Activity
Word for word, write out all of the data below.

[Records from a collection]
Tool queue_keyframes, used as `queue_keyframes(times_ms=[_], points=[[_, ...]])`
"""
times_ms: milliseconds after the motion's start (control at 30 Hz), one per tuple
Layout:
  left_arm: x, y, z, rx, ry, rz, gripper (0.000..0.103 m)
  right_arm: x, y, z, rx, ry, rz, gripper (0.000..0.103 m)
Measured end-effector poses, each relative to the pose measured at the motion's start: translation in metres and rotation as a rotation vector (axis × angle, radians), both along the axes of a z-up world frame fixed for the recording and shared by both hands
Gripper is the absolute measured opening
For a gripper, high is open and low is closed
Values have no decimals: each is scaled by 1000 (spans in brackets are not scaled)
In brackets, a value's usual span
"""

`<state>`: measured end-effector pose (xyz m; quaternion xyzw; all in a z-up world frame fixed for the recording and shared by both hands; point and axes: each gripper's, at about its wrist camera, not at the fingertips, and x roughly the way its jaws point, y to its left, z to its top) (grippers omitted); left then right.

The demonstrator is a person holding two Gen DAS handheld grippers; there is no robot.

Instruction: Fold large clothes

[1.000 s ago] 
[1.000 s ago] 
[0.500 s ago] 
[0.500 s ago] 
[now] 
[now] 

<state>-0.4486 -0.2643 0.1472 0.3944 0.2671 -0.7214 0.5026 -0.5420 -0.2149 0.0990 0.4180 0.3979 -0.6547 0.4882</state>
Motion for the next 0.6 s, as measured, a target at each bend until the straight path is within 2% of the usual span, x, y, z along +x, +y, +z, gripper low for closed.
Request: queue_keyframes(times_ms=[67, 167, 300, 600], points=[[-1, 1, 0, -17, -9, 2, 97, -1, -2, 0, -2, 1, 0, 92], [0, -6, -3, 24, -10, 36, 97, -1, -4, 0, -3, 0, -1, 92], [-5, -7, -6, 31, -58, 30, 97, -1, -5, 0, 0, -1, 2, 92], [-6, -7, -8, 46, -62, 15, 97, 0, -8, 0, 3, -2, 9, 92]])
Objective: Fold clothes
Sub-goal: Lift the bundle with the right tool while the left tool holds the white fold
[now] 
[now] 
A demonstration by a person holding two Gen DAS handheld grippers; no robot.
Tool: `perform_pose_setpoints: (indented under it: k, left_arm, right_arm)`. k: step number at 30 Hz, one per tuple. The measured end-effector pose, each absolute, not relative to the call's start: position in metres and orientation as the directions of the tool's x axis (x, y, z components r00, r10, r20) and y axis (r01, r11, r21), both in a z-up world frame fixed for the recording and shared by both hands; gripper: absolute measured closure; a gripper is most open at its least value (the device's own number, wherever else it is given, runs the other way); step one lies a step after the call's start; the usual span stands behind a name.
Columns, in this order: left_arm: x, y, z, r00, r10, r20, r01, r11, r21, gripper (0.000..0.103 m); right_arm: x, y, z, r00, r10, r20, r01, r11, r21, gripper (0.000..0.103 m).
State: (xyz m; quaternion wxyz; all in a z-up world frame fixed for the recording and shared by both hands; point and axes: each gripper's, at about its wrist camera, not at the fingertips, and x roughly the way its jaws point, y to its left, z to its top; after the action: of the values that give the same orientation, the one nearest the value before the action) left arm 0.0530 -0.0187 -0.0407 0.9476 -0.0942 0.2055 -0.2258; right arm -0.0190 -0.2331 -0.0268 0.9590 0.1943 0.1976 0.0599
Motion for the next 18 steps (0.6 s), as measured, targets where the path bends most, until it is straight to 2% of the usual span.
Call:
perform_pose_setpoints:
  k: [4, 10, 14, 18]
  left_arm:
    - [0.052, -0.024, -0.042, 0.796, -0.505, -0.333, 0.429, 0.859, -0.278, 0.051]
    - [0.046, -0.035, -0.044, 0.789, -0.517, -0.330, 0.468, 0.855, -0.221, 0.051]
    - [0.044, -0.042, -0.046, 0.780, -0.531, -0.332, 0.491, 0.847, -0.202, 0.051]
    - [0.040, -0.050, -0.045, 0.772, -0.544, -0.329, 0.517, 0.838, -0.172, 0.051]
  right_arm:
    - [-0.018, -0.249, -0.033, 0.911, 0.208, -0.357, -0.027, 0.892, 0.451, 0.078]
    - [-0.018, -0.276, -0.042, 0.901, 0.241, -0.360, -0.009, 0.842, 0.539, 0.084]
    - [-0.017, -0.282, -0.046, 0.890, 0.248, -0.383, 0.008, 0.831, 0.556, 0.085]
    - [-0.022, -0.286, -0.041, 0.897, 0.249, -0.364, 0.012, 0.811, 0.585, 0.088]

Reply to the exercise
Tool queue_keyframes, used as `queue_keyframes(times_ms=[_], points=[[_, ...]])`
"""
times_ms: milliseconds after the motion's start (control at 30 Hz), one per tuple
Layout:
  left_arm: x, y, z, rx, ry, rz, gripper (0.000..0.103 m)
  right_arm: x, y, z, rx, ry, rz, gripper (0.000..0.103 m)
Measured end-effector poses, each relative to the pose measured at the motion's start: translation in metres and rotation as a rotation vector (axis × angle, radians), both along the axes of a z-up world frame fixed for the recording and shared by both hands
Gripper is the absolute measured opening
For a gripper, high is open and low is closed
Values have no decimals: each is scaled by 1000 (spans in brackets are not scaled)
In brackets, a value's usual span
"""

`<state>`: measured end-effector pose (xyz m; quaternion xyzw; all in a z-up world frame fixed for the recording and shared by both hands; point and axes: each gripper's, at about its wrist camera, not at the fingertips, and x roughly the way its jaws point, y to its left, z to its top) (grippers omitted); left then right.

The demonstrator is a person holding two Gen DAS handheld grippers; there is no robot.

Instruction: Fold large clothes

[1.000 s ago] 
[1.000 s ago] 
[0.500 s ago] 
[0.500 s ago] 
[now] 
[now] 

<state>-0.4486 -0.2643 0.1472 0.3944 0.2671 -0.7214 0.5026 -0.5420 -0.2149 0.0990 0.4180 0.3979 -0.6547 0.4882</state>
Motion for the next 0.6 s, as measured, a target at each bend until the straight path is within 2% of the usual span, x, y, z along +x, +y, +z, gripper low for closed.
Request: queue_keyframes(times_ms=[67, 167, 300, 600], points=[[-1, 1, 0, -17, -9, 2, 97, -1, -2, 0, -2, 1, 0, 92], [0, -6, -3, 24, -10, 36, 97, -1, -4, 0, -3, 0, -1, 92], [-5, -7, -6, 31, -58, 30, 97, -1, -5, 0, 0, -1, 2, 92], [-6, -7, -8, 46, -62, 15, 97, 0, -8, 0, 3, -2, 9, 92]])
Objective: Fold clothes
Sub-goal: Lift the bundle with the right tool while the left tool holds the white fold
[now] 
[now] 
A demonstration by a person holding two Gen DAS handheld grippers; no robot.
Tool: `perform_pose_setpoints: (indented under it: k, left_arm, right_arm)`. k: step number at 30 Hz, one per tuple. The measured end-effector pose, each absolute, not relative to the call's start: position in metres and orientation as the directions of the tool's x axis (x, y, z components r00, r10, r20) and y axis (r01, r11, r21), both in a z-up world frame fixed for the recording and shared by both hands; gripper: absolute measured closure; a gripper is most open at its least value (the device's own number, wherever else it is given, runs the other way); step one lies a step after the call's start; the usual span stands behind a name.
Columns, in this order: left_arm: x, y, z, r00, r10, r20, r01, r11, r21, gripper (0.000..0.103 m); right_arm: x, y, z, r00, r10, r20, r01, r11, r21, gripper (0.000..0.103 m).
State: (xyz m; quaternion wxyz; all in a z-up world frame fixed for the recording and shared by both hands; point and axes: each gripper's, at about its wrist camera, not at the fingertips, and x roughly the way its jaws point, y to its left, z to its top; after the action: of the values that give the same orientation, the one nearest the value before the action) left arm 0.0530 -0.0187 -0.0407 0.9476 -0.0942 0.2055 -0.2258; right arm -0.0190 -0.2331 -0.0268 0.9590 0.1943 0.1976 0.0599
Motion for the next 18 steps (0.6 s), as measured, targets where the path bends most, until it is straight to 2% of the usual span.
Call:
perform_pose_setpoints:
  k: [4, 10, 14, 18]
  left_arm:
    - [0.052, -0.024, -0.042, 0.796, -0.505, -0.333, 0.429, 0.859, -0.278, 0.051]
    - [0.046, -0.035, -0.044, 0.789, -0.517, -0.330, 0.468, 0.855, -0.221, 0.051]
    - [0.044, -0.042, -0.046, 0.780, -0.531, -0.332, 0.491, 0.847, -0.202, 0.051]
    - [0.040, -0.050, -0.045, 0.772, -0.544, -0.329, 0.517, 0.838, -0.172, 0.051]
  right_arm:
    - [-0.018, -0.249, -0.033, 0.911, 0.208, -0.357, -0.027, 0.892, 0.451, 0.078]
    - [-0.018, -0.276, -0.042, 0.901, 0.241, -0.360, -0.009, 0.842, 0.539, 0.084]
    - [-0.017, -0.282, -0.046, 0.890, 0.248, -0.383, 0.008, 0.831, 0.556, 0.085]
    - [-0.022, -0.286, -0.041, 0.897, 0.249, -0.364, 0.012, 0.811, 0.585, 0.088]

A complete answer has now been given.